According to Reuters, China yesterday made a couple of official announcements that will directly affect the global rare earths supply issue. It was announced that China will create a price discovery mechanism for the rare earths metals that “will [in order to accomplish these goals] establish a unified transportation and sales system and [is] are expected to consolidate production into three-five conglomerates in the long term.”

It was also announced that “China’s Ministry of Commerce issued a second batch of 2010 export quotas for rare earths on Thursday, allowing 32 [trading] companies to export up to 7,976 t.” That is less than half of the allowed quota for the first half of 2010, thus bringing the total for the year down to 26,000 t even though “in the first five months of the year, China exported 18,786 t, three times as much as in the same period of 2009.”

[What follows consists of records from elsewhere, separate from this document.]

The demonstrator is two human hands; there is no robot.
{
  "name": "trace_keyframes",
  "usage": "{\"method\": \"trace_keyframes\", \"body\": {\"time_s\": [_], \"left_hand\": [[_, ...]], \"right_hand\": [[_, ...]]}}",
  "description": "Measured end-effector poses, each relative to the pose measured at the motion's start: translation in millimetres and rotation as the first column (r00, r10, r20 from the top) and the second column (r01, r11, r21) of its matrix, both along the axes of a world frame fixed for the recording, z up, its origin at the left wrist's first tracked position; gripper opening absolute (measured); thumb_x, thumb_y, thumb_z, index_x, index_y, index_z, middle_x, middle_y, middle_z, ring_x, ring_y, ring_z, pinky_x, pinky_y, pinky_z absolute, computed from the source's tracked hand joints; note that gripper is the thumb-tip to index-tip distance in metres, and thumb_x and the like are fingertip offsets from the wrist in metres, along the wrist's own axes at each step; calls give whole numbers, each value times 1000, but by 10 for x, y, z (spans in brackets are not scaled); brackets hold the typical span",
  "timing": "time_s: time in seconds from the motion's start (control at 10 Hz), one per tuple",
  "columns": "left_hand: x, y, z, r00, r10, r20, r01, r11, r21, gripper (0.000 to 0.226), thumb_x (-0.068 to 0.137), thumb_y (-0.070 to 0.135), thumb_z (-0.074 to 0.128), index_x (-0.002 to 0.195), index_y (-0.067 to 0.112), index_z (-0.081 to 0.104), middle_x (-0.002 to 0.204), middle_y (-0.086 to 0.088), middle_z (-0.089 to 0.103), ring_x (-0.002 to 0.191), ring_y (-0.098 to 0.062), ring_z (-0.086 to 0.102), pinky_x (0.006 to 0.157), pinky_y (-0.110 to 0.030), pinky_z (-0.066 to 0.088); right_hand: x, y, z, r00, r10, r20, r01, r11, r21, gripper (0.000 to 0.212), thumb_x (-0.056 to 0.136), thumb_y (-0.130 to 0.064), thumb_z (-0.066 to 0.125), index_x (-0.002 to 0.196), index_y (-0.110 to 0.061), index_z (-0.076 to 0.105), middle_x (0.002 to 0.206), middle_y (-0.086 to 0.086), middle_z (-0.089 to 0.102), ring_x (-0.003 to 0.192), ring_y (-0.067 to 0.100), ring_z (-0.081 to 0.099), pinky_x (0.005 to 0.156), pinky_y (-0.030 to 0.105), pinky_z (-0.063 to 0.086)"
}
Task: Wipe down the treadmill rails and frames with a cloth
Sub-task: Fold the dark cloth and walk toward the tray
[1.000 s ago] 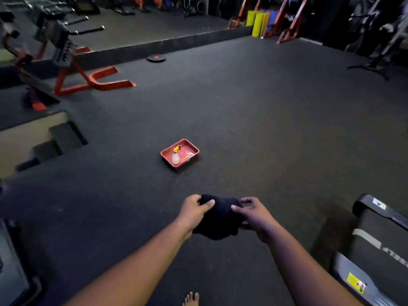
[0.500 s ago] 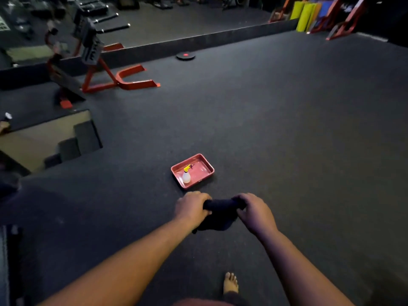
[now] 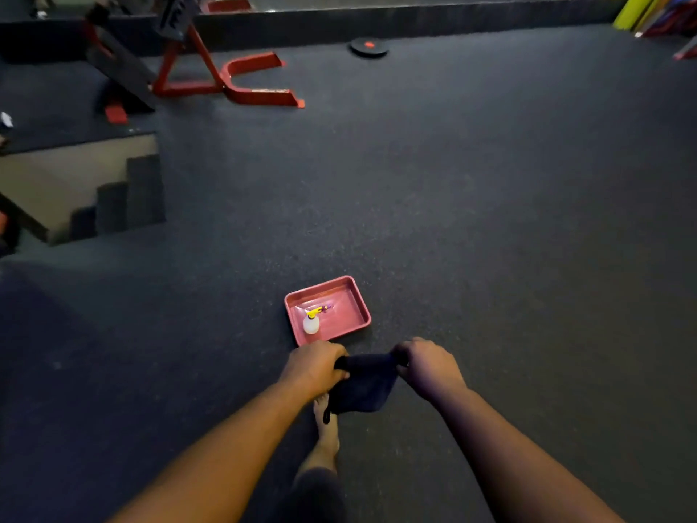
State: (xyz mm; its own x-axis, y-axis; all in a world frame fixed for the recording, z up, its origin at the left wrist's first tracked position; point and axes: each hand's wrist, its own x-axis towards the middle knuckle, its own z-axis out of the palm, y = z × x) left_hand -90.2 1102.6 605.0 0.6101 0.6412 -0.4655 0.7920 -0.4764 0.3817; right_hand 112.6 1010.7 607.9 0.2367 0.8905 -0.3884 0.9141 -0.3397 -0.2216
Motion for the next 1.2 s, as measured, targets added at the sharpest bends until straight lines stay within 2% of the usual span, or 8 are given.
{"method": "trace_keyframes", "body": {"time_s": [0.3,0.5,0.7,0.8,0.9,1.0,1.1,1.2], "left_hand": [[969,1910,-1256,991,133,-24,-136,981,-139,30,94,32,59,123,33,62,117,5,68,108,-20,64,88,-34,52],[1572,3003,-2441,980,199,29,-200,980,21,48,96,28,57,143,31,48,148,7,50,132,-14,51,107,-34,44],[1786,3250,-3503,978,208,-19,-207,978,41,52,98,23,52,149,28,41,157,8,36,143,-12,36,116,-33,32],[1791,3126,-4255,979,81,-185,-83,997,-2,51,103,30,41,153,24,31,162,5,26,149,-13,24,123,-41,12],[1691,2892,-4724,959,120,-257,-149,984,-96,61,102,47,38,155,22,24,163,3,24,150,-13,21,124,-47,6],[1625,2819,-4719,914,379,-145,-402,893,-203,67,99,53,44,155,20,28,161,1,29,148,-15,26,122,-42,17],[1675,2832,-4469,754,656,-35,-620,693,-367,69,95,54,52,152,19,36,157,-1,37,144,-18,34,116,-31,28],[1780,2938,-3861,457,889,-4,-724,369,-583,86,82,73,54,149,20,41,153,-3,44,139,-16,42,113,-29,32]], "right_hand": [[967,2093,-1199,999,20,-30,-24,990,-136,29,89,-28,61,117,-34,64,111,-4,60,98,21,63,79,39,55],[1618,3351,-2338,998,51,-47,-52,998,-23,30,90,-27,62,120,-31,64,112,-3,58,97,22,63,73,35,52],[1875,3701,-3418,991,98,-91,-102,994,-42,31,92,-24,61,123,-29,62,115,-3,56,98,21,62,75,36,54],[1908,3636,-4220,981,129,-148,-159,964,-212,40,94,-20,56,133,-29,58,134,-1,54,115,23,59,92,36,51],[1893,3498,-4672,967,-29,-254,-48,956,-291,44,93,-23,59,137,-24,57,139,4,56,120,23,58,98,31,45],[1880,3472,-4674,908,-242,-342,144,946,-289,43,93,-30,64,135,-19,60,131,6,63,113,21,62,90,25,45],[1867,3533,-4404,749,-442,-493,348,896,-275,43,94,-32,66,133,-16,60,127,5,66,106,15,63,86,20,43],[1887,3650,-3712,380,-606,-699,576,746,-333,48,97,-26,62,141,-14,51,141,-1,54,121,9,52,104,25,40]]}}
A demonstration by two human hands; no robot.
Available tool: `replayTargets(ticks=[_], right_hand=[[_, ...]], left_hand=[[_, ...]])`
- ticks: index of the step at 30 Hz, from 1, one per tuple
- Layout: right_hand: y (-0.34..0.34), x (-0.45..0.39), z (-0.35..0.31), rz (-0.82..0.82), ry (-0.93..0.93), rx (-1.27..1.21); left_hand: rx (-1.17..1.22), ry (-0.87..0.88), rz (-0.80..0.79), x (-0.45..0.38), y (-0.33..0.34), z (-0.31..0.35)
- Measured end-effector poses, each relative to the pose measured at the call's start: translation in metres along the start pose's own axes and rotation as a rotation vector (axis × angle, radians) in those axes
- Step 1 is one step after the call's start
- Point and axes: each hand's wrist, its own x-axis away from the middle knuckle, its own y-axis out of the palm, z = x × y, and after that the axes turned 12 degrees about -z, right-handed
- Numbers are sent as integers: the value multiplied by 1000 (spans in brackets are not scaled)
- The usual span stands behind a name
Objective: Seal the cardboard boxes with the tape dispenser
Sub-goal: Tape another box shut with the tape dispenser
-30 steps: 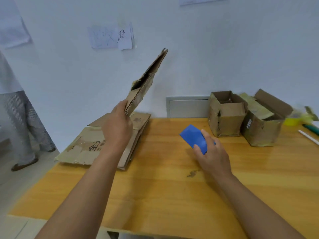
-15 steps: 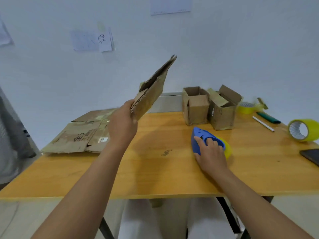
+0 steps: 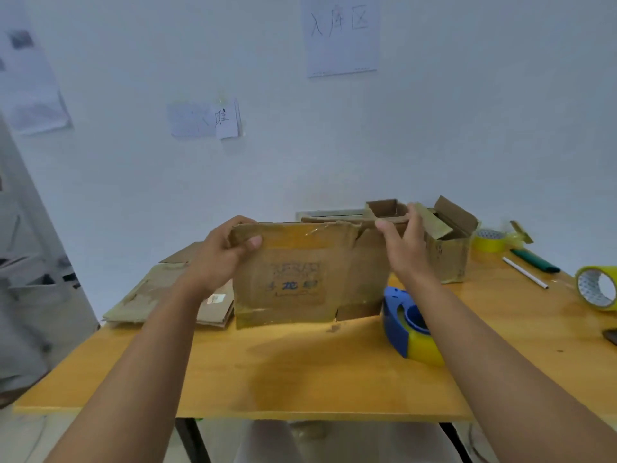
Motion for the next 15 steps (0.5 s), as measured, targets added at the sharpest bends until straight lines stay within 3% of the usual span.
replayTargets(ticks=[2,6,11,15], right_hand=[[5,-11,-6,-59,25,-86],[20,-13,-2,-123,-19,-123],[47,-13,12,-223,-73,-225],[65,-32,11,-193,-93,-255]], left_hand=[[84,-13,2,0,-6,-10],[248,-37,159,-4,-2,-37],[264,-10,214,-17,18,-62],[152,6,331,-36,28,-71]])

The Reuters article also pointed out that “China has already this year put limits on rare earth production and stopped issuing new exploration licenses until June 30, 2011. It also launched a crackdown on illegal rare earth mining last month to stamp out unauthorised supplies [...] [I]ts leading producer has also been given permission to set up a strategic reserve in the northern region of Inner Mongolia.”

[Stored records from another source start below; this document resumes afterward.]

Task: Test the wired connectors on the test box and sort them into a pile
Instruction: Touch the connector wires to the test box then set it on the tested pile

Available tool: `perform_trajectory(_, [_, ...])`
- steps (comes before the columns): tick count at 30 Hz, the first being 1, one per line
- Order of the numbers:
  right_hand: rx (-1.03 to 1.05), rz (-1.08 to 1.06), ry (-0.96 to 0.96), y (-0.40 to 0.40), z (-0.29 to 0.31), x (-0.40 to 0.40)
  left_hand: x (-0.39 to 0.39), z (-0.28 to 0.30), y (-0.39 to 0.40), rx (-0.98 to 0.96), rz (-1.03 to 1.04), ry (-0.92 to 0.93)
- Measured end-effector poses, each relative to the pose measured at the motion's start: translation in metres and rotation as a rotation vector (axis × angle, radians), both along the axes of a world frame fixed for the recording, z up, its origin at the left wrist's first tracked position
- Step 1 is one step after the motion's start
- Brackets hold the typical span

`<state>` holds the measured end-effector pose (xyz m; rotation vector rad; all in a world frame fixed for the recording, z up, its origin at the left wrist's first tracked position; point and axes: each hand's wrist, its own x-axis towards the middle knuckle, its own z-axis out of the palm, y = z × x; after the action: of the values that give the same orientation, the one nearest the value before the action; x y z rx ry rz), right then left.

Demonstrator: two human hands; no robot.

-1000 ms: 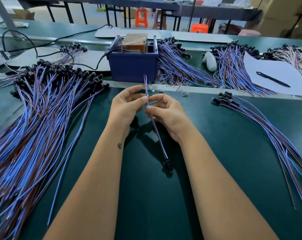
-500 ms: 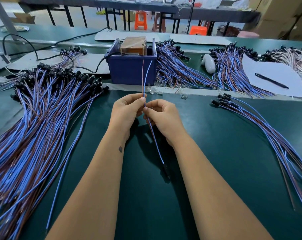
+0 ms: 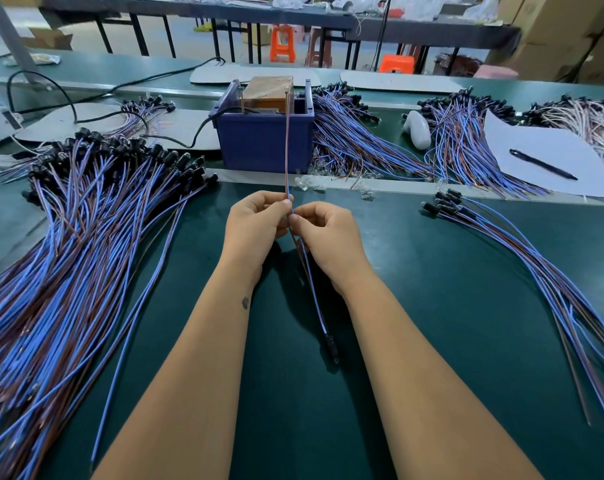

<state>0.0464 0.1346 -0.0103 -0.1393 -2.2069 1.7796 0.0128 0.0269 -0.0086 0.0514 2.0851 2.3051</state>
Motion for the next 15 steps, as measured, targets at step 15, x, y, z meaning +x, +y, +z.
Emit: perform_trajectory(15, [-0.103, -0.044, -0.025, 0.002, 0.0005, -0.0002, -0.0022, -0.0012, -0.005, -0.029, 0.179, 0.057])
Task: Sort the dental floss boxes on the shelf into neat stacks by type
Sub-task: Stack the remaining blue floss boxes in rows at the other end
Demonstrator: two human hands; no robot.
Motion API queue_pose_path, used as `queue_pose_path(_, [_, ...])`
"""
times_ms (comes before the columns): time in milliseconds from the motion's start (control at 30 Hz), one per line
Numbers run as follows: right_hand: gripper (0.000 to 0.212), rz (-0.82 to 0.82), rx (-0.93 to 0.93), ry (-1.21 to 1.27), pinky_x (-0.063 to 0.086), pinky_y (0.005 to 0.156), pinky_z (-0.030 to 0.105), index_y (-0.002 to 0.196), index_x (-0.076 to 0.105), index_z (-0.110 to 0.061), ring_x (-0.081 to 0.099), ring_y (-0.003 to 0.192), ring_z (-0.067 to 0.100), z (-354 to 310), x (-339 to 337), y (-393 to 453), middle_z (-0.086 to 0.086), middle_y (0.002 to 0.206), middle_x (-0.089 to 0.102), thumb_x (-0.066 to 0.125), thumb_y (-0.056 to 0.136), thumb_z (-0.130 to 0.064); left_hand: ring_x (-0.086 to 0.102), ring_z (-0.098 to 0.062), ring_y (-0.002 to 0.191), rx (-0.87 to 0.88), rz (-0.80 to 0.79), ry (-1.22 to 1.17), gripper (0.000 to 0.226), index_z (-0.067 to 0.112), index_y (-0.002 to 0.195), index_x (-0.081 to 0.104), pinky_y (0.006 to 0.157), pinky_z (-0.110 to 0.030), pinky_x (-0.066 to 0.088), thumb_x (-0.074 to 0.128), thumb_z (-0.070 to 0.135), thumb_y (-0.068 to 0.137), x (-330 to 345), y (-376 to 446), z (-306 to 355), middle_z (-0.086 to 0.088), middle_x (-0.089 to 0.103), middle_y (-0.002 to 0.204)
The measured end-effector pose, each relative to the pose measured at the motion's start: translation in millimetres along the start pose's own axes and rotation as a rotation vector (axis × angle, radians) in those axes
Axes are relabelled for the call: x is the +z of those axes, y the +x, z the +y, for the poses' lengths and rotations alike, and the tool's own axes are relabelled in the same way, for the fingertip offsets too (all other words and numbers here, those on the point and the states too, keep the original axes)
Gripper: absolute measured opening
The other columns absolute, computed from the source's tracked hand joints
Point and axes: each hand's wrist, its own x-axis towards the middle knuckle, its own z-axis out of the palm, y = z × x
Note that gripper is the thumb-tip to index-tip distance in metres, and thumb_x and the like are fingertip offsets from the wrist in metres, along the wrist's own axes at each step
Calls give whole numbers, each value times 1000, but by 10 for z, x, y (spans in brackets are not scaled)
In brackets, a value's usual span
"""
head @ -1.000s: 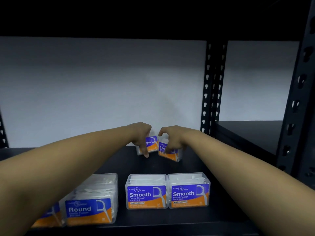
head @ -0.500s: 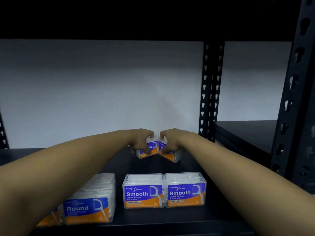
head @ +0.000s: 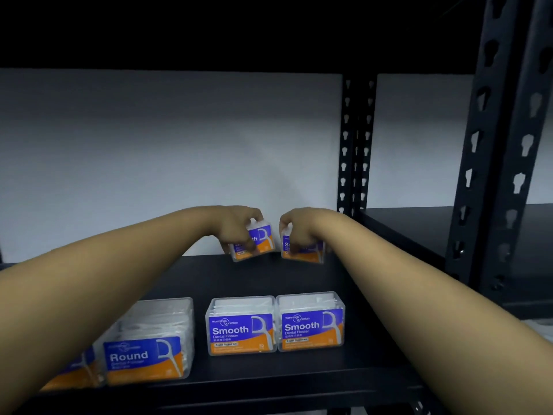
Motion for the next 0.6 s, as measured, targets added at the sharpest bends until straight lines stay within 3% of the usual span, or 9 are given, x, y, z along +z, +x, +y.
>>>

So what is significant about each of these announcements and what is the overall significance of the announcements and their timing?

China has circumvented the attempts by specialized reporting services and, in particular, by funds and ETFs recently started in the West to create a price discovery mechanism so that, whatever share of their “value” these funds and ETFs attributed to their price discovery mechanisms, has been reset, in all probability, to zero.

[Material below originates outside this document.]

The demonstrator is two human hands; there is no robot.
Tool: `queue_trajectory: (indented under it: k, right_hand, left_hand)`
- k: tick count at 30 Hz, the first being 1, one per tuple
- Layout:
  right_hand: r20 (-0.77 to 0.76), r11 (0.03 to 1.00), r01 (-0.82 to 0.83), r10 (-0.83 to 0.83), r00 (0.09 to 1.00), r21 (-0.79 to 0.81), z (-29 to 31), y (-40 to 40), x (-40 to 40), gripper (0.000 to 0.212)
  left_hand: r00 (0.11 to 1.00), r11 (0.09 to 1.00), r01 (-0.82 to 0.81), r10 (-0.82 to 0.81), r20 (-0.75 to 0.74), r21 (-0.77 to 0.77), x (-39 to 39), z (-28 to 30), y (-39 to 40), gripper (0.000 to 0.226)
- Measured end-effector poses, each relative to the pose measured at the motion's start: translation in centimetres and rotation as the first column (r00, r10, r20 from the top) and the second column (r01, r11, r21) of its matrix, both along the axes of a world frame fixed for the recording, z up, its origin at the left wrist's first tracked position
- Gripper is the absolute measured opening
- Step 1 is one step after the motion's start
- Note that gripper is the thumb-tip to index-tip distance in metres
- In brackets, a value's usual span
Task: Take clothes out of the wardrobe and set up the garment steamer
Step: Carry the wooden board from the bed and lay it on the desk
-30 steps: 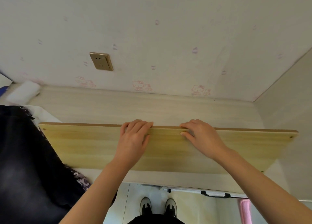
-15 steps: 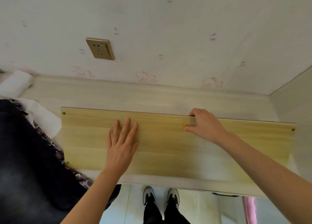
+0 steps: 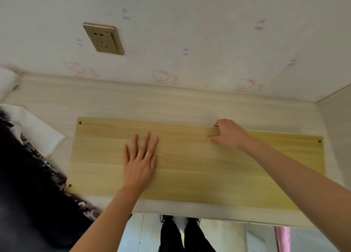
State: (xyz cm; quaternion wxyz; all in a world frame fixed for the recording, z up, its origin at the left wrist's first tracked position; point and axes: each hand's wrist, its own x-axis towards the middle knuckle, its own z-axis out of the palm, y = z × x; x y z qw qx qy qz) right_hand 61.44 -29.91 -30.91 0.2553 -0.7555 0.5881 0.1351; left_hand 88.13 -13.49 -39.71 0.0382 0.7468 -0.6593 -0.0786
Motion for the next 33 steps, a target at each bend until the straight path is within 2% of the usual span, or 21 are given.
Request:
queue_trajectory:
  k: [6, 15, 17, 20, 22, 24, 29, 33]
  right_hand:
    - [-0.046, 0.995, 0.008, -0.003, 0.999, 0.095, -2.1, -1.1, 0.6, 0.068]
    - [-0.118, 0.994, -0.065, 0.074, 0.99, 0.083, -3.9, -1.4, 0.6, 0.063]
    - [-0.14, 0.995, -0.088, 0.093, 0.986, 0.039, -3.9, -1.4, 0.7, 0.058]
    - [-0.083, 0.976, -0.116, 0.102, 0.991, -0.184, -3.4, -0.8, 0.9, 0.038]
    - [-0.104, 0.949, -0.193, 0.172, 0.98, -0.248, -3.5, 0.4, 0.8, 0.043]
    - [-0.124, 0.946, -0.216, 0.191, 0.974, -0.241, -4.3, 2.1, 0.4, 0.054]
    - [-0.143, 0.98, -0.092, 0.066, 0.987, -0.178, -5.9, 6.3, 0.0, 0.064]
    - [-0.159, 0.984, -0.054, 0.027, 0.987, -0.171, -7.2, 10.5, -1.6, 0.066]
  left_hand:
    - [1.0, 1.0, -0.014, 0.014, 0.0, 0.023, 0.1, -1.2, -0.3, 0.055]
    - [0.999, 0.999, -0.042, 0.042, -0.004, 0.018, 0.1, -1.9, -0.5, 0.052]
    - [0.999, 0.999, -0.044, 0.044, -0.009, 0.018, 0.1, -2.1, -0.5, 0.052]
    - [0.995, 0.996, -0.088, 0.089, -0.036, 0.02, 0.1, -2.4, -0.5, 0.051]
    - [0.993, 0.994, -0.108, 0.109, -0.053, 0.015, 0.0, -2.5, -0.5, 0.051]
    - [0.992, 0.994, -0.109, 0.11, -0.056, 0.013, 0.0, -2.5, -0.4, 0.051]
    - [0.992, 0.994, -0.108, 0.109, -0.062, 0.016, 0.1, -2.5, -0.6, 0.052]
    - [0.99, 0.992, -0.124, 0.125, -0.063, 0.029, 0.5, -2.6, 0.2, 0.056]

Not emphasized by Reuters but noted by others, has been the fact that the export allocation quota reductions will fall more on “foreign-run producers” of rare earth metals, rather than on all producers. The meaning of this is ominous for those rare earth metal producers situated in China, so as to have access to rare earth concentrates for their export product manufacturing.

Stamping out unauthorized supplies probably translates as stamping out smuggled goods that do not pay taxes from producers who also do not follow environmental and work safety regulations, thus lowering their real costs dramatically. These “gentlemen” are known worldwide, euphemistically, as “artisanal miners.” It is commonly believed that at least one major Japanese car maker buys smuggled goods heavily as a “strategic reserve” of its own. Of course this will now be policed and stopped.

Chinese miners and trading companies have for some time believed that once rare earth metals leave China their prices increase dramatically. There is little evidence of this actually happening on a large scale, but the belief in it has clearly influenced China’s moves to bring global pricing under its control, by literally setting the market price openly and officially.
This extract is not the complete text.